POLITICA E POTERE
A casa! Il Municipio di Locarno licenzia quattro dipendenti "lazzaroni". Centinaia di giorni di malattia, inefficienza sul lavoro... Davide Giovannacci: "Tutto il contrario di quanto l’ente pubblico deve pretendere dai collaboratori"
Il municipale Bruno Buzzini: “Ho dovuto constatare casi di assenze per centinaia e centinaia di giorni in pochi anni, che unitamente ad altre manchevolezze hanno avuto e continuano ad avere ripercussioni pesanti sui colleghi"
Foto: TiPress/Samuel Golay
LOCARNO – Il Municipio di Locarno adotta il pugno di ferro contro i lazzaroni. Nei giorni scorsi a quattro dipendenti comunali, come scrive La Regione, è stata  prospettata la disdetta del contratto: 3 fanno capo al Dicastero servizi pubblici, diretto da Bruno Buzzini, e una ai Servizi culturali del quale è responsabile Giuseppe Cotti. A questi licenziamenti, che potranno ovviamente essere contestati dagli interessati, si aggiunto i due di Casa San Carlo, che rientrano però nella riorganizzazione dell’istituto avviata l’anno scorso.

Il municipale Davide Giovannacci, responsabile della riorganizzazione dei Servizi del Comune, ha spiegato alla Regione che il Municipio ha fatto una valutazione ad ampio raggio, “giungendo in pochi ma significativi casi a delle decisioni drastiche. Parliamo di situazioni oggettivamente insostenibili, legate soprattutto a reiterate assenze di mesi e mesi, conclamata inefficienza sul posto di lavoro e ripetuta insubordinazione. Tutto il contrario insomma di quanto l’ente pubblico deve pretendere dalla sua manodopera, che è sempre e giustamente chiamata a dimostrare, anche alla popolazione che la paga, di meritare l’impiego e i vantaggi che ne derivano”.
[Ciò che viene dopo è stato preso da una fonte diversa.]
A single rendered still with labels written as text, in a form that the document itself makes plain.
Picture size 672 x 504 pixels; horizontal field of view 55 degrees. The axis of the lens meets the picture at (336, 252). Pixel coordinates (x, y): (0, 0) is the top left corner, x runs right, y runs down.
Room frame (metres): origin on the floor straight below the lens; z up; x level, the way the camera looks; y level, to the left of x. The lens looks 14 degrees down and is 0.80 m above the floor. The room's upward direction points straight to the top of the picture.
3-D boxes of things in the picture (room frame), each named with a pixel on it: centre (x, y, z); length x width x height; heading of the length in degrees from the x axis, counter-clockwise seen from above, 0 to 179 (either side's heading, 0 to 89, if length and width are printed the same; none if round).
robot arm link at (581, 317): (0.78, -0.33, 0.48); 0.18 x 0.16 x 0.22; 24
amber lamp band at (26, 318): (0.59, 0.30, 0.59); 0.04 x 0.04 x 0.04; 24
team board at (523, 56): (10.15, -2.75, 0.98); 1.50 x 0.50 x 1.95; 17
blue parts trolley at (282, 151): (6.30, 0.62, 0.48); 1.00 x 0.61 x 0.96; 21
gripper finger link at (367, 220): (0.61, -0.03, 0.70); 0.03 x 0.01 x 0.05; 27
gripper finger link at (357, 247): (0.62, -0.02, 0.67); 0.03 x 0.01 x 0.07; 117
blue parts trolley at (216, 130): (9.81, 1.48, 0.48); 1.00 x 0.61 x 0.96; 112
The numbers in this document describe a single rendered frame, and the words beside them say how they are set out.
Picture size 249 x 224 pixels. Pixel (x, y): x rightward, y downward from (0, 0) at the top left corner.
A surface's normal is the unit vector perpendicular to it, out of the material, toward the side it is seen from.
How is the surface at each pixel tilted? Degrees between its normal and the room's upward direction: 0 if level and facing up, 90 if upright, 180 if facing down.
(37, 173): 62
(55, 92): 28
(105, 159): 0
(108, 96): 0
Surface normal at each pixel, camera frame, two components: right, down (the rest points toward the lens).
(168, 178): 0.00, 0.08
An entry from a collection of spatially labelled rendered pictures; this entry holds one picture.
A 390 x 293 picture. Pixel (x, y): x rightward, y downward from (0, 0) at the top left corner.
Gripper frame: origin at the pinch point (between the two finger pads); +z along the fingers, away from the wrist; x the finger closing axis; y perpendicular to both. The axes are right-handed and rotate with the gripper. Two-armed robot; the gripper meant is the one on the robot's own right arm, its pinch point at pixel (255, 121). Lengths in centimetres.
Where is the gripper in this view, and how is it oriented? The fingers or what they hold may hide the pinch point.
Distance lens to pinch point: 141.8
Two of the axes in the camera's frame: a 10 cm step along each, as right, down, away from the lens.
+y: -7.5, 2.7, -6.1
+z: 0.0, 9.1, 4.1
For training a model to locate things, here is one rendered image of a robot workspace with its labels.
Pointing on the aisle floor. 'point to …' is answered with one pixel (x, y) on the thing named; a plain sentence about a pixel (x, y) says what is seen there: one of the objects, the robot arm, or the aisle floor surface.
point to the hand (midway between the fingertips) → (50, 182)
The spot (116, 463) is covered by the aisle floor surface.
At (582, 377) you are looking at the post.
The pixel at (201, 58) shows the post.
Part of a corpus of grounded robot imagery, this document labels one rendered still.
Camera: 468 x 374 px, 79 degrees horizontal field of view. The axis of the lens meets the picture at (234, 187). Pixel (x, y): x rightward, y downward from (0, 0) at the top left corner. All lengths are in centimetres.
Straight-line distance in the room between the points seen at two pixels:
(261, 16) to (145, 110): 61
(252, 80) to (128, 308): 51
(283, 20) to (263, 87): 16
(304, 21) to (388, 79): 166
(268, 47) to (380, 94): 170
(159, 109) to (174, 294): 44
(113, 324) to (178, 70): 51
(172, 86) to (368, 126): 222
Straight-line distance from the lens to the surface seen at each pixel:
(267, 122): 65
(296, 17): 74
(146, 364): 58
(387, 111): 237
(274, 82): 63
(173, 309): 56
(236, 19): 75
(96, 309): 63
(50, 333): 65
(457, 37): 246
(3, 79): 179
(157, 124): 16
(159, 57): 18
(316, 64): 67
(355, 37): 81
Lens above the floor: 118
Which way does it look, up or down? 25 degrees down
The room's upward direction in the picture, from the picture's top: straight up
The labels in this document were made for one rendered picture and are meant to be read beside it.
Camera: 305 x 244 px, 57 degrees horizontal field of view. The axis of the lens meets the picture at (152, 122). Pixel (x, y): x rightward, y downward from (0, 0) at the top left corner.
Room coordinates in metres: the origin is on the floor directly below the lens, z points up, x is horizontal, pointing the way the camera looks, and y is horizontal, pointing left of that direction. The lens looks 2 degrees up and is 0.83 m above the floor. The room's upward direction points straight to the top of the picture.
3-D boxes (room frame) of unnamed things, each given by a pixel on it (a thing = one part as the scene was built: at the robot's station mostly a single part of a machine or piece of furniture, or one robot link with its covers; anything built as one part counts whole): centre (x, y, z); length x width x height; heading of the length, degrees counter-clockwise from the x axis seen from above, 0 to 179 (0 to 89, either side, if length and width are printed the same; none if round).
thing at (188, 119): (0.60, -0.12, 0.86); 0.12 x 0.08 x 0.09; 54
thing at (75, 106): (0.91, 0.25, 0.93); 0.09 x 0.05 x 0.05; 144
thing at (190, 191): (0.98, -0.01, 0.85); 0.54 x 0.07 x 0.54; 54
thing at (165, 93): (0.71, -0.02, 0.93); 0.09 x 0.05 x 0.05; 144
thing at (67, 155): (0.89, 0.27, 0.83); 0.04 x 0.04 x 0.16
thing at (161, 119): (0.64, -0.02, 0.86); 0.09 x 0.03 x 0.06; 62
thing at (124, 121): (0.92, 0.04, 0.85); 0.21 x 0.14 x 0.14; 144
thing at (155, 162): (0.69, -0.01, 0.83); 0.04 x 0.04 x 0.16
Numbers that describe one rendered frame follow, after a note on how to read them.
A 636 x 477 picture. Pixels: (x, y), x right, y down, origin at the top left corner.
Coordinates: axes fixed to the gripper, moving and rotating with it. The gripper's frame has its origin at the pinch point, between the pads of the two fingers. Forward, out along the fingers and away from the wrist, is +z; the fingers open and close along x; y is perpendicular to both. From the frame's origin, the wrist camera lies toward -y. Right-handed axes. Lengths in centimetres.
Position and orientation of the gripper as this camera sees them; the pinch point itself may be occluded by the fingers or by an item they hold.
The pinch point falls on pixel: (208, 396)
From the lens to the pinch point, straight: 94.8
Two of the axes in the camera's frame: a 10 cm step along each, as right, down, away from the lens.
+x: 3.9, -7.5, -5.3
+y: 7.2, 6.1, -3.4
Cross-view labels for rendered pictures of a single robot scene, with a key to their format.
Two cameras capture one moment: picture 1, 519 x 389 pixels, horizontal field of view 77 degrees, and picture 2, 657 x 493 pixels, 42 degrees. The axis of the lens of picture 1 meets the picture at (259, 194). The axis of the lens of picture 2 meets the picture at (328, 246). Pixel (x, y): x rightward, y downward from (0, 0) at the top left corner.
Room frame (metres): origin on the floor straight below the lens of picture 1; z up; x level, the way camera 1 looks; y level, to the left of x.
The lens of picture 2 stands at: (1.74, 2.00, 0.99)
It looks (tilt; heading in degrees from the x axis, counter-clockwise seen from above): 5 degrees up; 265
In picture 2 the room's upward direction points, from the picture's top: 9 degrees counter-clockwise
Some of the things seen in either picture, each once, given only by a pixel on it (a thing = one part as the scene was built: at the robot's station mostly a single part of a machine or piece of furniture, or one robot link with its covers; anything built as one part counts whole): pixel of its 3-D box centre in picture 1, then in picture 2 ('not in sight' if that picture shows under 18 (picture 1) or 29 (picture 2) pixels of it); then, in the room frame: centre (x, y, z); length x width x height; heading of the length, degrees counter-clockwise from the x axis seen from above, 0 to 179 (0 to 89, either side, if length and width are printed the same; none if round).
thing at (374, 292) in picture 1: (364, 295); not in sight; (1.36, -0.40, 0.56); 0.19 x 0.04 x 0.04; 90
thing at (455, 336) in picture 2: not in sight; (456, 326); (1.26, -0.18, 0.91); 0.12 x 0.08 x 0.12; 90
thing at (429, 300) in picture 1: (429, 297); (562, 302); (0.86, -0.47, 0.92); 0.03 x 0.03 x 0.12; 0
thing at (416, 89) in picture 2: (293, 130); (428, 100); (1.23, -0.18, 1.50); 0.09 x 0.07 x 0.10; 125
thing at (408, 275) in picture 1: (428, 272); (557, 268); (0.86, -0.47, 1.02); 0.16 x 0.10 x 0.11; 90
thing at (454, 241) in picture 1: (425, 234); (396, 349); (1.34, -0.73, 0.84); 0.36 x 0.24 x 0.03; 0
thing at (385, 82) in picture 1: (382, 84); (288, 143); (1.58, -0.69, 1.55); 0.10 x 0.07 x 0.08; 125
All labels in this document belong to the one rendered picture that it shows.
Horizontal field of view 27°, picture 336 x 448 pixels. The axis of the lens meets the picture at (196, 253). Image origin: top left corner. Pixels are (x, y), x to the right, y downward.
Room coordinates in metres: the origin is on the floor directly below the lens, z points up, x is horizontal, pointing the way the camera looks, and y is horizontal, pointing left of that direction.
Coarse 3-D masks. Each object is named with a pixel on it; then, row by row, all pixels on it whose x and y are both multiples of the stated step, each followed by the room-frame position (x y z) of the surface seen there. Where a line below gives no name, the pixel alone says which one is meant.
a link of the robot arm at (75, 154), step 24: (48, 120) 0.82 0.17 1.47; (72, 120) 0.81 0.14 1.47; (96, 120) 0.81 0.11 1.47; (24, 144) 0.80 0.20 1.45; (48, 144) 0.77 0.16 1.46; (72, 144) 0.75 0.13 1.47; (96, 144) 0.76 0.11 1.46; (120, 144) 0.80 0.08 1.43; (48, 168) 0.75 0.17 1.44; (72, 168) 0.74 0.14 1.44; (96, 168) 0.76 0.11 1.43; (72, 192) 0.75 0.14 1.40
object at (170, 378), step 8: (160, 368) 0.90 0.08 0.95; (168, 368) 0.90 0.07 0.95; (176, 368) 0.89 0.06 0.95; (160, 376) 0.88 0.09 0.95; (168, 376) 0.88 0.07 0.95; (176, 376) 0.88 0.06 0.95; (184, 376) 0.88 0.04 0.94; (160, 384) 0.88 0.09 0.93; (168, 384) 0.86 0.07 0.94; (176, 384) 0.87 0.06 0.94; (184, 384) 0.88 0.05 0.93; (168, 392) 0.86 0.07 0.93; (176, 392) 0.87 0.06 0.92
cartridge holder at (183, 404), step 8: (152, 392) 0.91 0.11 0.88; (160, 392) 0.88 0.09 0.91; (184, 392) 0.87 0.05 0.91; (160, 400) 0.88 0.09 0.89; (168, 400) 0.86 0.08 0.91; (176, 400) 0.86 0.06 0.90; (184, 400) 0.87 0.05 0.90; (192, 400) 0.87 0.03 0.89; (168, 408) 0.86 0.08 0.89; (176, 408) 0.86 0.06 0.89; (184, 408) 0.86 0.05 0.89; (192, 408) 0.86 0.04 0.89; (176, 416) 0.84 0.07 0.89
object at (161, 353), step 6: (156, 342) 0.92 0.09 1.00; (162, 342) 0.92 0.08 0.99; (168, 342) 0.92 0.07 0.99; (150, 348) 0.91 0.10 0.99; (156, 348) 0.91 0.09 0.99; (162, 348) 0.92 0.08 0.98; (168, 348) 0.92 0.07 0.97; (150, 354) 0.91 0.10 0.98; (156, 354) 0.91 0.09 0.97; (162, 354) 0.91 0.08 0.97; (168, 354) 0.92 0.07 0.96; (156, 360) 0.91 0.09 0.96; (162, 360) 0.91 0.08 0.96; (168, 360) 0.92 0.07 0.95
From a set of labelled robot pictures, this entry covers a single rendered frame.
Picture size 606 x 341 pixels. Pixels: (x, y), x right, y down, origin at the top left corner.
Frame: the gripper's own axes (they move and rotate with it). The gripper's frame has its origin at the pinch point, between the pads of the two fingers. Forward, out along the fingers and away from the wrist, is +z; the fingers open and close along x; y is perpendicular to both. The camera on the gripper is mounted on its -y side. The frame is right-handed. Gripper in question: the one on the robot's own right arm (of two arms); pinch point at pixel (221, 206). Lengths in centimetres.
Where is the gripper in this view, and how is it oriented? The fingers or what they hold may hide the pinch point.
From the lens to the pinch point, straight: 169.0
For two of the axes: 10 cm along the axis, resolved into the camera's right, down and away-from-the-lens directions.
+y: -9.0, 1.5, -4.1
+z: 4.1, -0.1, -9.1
Il suo collega Buzzini ha consegnato personalmente le disdette ai dipendenti finiti sulla lista nera. “Ho dovuto constatare casi di assenze per centinaia e centinaia di giorni in pochi anni – ha detto -, che unitamente ad altre manchevolezze hanno avuto e continuano ad avere ripercussioni pesanti sui colleghi, i quali si ritrovano costretti a sobbarcarsi turni e picchetti supplementari. Ciò ci costringe anche a far capo ad operai avventizi, che sono tra l’altro bravissimi e impegnati, ma scaduto il termine di impiego devono tornarsene ad aspettare che si apra una nuova prospettiva. In tutta onestà mi sembra poco corretto che esempi virtuosi simili vengano sacrificati a favore di soggetti che invece hanno avuto ampie possibilità di dimostrare, ma per troppo tempo hanno scelto di non farlo”.